The lure of the fabled “China market” has been enticing Western traders and companies, as well as other Asians, for centuries, an attraction that grew exponentially in the 20th century, along with China’s burgeoning population, despite political upheavals and other problems.
That it has proven to be a poisoned apple for many has failed to discourage others, and the Chinese Communist Party has learned to use access to its citizens as a cudgel to get the trade, economic, political and even military benefits it seeks.
Taiwanese have increasingly paid the price for that demand for access to the Chinese market, as governments and international corporations grow ever more reluctant to stand up to Beijing’s demands for fear of losing access, as most recently demonstrated with international airlines giving in to demands that they list the nation’s airports as being in China, despite the condemnation of many in their home nations.
However, Chinese suffer as well, although many do not realize it, as they lack the unfettered access to the rest of the world that many other nationalities take for granted, despite their newfound ability to travel to other countries.
Beijing’s Great Firewall, which censors Internet searches and blocks social media sites — except for the favored few or the censors themselves — is designed to keep them ignorant.
So it was disappointing to many Google employees, and those outside the company, to learn on Wednesday that the company has been secretly developing an Android mobile app specially designed to comply with China’s censorship rules — eight years after company founders Larry Page and Sergey Brin pulled out of China over censorship concerns.
The new app will reportedly filter Web sites blocked by the Great Firewall and blacklist queries deemed to be sensitive. The company is reportedly also working on a second app, a news aggregator, for the Chinese market as well.

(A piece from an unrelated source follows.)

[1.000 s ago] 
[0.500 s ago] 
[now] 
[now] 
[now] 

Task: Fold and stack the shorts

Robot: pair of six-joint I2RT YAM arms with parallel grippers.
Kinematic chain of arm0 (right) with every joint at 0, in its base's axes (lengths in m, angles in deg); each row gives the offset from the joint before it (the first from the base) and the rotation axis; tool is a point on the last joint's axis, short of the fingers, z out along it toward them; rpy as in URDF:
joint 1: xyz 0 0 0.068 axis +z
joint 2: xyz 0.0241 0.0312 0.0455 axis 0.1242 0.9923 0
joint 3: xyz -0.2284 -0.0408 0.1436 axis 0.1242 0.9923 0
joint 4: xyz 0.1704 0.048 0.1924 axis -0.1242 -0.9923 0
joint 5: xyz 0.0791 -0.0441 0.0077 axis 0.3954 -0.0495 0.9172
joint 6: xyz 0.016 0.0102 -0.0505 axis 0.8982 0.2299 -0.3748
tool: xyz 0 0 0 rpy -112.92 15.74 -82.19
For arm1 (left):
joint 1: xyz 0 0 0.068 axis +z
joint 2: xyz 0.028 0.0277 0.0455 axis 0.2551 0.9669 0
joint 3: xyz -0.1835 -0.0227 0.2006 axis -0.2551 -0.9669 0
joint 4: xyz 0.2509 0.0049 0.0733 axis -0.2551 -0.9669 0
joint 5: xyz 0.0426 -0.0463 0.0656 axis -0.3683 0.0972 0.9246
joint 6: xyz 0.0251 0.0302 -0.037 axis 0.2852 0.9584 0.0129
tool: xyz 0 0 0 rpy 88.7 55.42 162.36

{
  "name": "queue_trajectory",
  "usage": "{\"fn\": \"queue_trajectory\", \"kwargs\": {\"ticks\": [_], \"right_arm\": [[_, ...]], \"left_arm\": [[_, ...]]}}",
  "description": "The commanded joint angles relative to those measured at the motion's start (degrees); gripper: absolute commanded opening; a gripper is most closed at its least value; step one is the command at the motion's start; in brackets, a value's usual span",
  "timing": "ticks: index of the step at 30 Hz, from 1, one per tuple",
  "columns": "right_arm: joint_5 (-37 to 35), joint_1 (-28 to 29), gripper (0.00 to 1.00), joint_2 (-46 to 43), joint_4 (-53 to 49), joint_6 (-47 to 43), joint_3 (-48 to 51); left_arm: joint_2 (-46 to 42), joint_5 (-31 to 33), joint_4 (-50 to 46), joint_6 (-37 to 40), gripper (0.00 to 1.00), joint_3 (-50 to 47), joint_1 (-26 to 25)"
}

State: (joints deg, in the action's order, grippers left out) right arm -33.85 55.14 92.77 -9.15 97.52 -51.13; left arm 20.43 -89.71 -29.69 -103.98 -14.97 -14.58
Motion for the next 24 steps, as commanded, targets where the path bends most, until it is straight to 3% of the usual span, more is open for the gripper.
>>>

For the world’s major search engine, whose raison d’entre has long been the Internet’s freedom, to take such a step is not just morally problematic, it raises major questions about freedom of information for the rest of the world as well, at a time when democracies worldwide are struggling to deal with social media manipulation by hostile governments and groups, and attacks on traditional media outlets by politicians.
It also shows a willing blindness to ignore not only world politics, but its own corporate history.
After all, Google tried playing by Beijing’s rules when it launched Google.cn in 2006, rationalizing that agreeing to censor some results was a small price to pay for “increased access to information for people in China and a more open Internet,” as it said at the time.
However, four years later, a phishing attack targeting the Gmail accounts of Chinese human rights advocates led the company to end Google.cn.
Several reports about the new search app described Google chief executive Sundar Pichal as being “more pragmatic” than his predecessors about working in China, noting that the company has invested in several Chinese firms and has several apps, such as Google Translate and Files Go, for Chinese developers to use.
Pragmatic? Perhaps Pichal just has a different definition of the Google code of conduct motto: “Do the right thing.”
If the Chinese government does approve the new censor-friendly app, it will undoubtedly use the return of a Google search engine as a weapon in its propaganda war against reality.
Another worry is that Pichal might also one day find himself having to placate Beijing by weighing Google’s growing investment in artificial intelligence research and its data center in Taiwan against his investment in the Chinese market.
What will he think the right thing to do is then?